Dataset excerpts
● ● ● ●
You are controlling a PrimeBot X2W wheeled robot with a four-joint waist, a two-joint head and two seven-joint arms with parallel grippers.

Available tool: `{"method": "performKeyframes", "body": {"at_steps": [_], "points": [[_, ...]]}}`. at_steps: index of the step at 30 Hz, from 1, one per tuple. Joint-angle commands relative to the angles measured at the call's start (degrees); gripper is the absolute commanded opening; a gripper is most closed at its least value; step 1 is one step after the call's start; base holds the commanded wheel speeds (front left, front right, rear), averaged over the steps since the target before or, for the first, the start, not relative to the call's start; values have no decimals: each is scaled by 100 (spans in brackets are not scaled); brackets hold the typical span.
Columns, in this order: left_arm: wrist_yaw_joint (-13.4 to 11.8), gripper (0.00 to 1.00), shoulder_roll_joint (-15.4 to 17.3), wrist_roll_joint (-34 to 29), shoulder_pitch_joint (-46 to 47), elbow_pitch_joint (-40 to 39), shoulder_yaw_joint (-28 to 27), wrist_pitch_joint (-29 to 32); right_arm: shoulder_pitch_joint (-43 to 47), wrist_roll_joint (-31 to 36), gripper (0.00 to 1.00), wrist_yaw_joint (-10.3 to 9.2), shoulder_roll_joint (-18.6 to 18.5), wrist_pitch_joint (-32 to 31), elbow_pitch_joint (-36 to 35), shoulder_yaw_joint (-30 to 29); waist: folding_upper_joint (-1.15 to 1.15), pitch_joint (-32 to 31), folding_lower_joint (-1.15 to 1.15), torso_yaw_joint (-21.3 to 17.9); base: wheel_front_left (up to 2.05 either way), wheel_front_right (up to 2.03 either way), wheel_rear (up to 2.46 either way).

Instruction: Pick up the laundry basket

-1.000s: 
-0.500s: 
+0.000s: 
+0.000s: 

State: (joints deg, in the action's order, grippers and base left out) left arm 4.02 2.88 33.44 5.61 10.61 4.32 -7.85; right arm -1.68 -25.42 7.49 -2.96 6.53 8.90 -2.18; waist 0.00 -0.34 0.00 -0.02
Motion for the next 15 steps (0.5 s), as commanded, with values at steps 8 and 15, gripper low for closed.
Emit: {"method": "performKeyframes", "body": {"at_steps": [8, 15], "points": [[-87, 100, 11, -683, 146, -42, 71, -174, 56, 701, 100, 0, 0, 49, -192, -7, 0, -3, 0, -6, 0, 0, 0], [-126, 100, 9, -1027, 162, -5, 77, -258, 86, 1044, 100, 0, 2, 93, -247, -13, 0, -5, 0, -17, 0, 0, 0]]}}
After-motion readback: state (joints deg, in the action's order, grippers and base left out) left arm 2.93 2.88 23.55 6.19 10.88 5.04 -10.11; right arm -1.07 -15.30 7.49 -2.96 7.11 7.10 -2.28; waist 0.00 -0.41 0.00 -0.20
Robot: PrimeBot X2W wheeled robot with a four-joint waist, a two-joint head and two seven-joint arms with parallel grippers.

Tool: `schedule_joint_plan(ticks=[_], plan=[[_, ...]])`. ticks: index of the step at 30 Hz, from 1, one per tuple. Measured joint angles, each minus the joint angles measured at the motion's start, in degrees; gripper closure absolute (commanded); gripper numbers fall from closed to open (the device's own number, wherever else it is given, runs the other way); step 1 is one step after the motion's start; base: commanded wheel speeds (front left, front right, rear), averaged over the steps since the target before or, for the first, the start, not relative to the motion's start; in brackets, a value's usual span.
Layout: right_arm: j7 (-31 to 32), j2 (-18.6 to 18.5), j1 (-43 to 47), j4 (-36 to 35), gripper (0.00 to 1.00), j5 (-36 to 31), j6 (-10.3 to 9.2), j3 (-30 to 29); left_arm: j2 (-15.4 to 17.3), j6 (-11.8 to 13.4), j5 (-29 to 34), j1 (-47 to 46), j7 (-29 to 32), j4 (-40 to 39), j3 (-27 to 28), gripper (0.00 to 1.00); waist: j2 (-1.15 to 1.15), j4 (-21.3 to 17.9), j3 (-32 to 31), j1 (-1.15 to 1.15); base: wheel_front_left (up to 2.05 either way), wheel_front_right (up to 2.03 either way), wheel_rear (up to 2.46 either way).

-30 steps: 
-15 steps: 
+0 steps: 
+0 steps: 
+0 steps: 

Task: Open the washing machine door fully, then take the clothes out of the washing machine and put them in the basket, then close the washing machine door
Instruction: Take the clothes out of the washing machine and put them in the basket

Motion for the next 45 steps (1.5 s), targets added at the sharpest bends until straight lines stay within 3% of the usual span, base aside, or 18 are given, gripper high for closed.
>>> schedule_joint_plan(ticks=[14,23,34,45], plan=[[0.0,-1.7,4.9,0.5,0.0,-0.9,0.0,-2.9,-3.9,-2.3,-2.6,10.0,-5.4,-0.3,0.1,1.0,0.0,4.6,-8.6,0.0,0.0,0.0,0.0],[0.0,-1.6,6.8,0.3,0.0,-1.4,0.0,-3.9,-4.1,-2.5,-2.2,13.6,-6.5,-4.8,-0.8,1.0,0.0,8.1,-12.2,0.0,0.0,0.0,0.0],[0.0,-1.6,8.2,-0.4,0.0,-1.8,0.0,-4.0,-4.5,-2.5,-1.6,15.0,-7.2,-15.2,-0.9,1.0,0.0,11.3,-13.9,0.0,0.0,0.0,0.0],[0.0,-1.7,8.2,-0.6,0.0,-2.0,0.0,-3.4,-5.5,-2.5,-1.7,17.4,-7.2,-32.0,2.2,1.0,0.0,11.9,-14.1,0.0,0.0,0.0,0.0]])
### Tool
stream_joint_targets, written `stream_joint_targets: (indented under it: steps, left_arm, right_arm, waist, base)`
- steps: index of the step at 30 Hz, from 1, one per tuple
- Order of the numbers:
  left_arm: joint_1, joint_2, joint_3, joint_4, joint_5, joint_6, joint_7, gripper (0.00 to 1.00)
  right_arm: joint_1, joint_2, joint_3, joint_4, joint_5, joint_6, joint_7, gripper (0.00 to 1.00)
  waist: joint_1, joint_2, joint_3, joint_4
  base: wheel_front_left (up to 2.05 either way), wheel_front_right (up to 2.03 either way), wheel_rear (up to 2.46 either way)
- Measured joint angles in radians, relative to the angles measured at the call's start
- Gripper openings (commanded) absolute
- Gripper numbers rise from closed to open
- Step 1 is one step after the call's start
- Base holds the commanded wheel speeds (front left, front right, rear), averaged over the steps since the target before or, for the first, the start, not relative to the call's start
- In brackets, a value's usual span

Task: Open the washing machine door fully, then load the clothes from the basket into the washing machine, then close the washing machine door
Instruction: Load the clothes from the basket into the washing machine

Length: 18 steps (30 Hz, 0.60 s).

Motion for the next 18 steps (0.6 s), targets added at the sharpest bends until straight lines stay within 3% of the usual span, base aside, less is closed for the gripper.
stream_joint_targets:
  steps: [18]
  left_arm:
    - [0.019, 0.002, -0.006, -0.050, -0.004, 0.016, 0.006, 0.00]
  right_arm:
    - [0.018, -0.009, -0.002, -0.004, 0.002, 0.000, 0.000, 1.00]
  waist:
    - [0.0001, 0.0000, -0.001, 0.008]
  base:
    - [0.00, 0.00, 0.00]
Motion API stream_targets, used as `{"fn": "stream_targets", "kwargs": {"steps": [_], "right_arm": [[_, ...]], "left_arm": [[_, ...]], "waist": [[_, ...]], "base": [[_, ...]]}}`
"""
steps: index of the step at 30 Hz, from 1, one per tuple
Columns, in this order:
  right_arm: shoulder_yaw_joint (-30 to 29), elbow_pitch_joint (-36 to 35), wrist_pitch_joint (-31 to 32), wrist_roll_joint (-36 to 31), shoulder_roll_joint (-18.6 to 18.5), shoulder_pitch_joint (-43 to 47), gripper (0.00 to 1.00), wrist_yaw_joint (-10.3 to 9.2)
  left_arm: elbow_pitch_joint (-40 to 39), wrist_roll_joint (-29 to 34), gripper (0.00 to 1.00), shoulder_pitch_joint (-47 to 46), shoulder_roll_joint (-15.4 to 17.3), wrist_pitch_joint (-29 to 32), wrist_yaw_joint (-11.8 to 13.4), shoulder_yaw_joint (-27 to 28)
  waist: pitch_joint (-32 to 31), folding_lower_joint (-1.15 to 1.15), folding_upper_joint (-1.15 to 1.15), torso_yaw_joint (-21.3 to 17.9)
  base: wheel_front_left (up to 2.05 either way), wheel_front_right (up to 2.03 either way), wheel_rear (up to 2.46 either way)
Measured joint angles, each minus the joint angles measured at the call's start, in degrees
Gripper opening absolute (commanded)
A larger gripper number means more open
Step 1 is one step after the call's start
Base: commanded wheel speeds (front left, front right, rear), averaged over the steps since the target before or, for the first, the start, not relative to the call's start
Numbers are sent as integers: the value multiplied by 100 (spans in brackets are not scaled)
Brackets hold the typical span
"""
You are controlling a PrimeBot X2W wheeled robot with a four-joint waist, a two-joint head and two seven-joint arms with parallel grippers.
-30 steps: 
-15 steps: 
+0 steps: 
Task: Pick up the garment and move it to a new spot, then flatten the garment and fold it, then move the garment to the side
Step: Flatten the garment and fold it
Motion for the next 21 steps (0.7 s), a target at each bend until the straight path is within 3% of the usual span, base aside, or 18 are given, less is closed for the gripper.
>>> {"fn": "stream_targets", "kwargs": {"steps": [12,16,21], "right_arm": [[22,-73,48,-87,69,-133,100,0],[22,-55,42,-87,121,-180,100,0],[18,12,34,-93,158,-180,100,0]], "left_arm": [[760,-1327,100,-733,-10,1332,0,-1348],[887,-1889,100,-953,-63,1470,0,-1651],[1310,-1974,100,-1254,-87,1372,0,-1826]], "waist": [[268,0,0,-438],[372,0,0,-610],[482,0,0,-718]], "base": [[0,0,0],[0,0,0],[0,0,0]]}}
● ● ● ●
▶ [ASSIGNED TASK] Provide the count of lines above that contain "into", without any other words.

▶ [REPLY TO THE TASK] 2